Хожу на воле, по просторам, подошел к одной пропасти, стою, мечтаю-мыслю, что за яма, конца и края нет у ней, дна совсем не видно, и если край обнажится, тут моя могила. Отвернулся, плюнул и пошел не знаю куда.

Люди в кандалах

Зайдите на крутой высокий берег. Перед вами горизонт расширится. Вы будете любоваться тем, что видите. В минуту вашего размышления из-за горизонта покажется огромная масса людей-народа. Эти люди закованы в кандалы и еле-еле двигаются, куда? Ваша мозговая система при видении данной живой реальной картины потеряла бы сразу равновесие по воле вашего сердца. Вы бы подумали: что такое? Куда деваться, куда бежать? От такой огромной массы людей, закованных в кандалы? Каких только нет людей в этом человеческом море… За что они закованы в железны кандалы?.. Спросил бы я от сердца у каждого из них. Нельзя закон нарушать, нельзя к ним подойти.

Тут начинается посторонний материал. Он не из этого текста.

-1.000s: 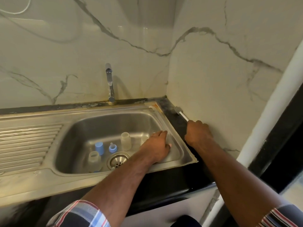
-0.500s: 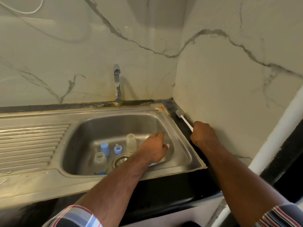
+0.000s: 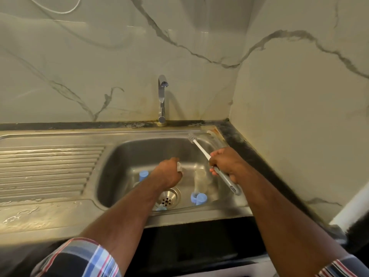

Пишу, когда во мне ликует природа.

***
Иван Селиванов не продавал свои работы. Он отсылал их в Москву — для потомства, для новых поколений. В Москве Селиванов учился в Заочном народном университете искусств. Именно Москва и «открыла» Селиванова. Фильмы о нем, выставки — все задумывалось и организовывалось здесь. Местные же власти и представители «творческой интеллигенции», «профессионалы» художника не признавали. В свою очередь, и Иван Егорович местной публике не доверял.
В последние годы жизни Селиванов был на государственном обеспечении, получая, как он выражался, зарплату-пенсию. На территории дома престарелых в городе Белове для него выстроили домик, где он вскоре и умер — в полном одиночестве, брошенный друзьями и поклонниками, философствовавшими над каждым дюймом его живописи, по поводу каждого написанного им слова. Юридически работы Ивана Селиванова истинно принадлежат родине, народу — на то была его воля, да и наследников не осталось (жена Варюша умерла раньше). И никакие прокопьевские, беловские, кемеровские, а также московские учреждения продавать их не вправе. Право у них одно: сохранять и экспонировать.
Что же мы видим? Глава прокопьевского Союза художников Виктор Иванович Самошкин на вопрос, есть ли в Прокопьевске селивановские работы, ответил, что есть с десяток. Но… их хотят продать. То ли прокопьевскому отделу культуры, то ли прокопьевскому отделению Союза художников нужны средства…
Как добиться, чтобы селивановские работы не сгинули в частных коллекциях, а остались в Кузбассе? Хочется надеяться, что нынешняя кемеровская власть решит эту проблему. Проблема же состоит в том, чтобы выкупить еще остающиеся в Кузбассе работы Селиванова и организовать в Кемерове постоянную экспозицию. Поскольку Иван Егорович по праву считается крупнейшим русским примитивистом, здесь же логично было бы разместить полотна и других «самодеятельных» художников Кузбасса (может быть, не только Кузбасса), а также создать художественную студию памяти Ивана Егоровича Селиванова.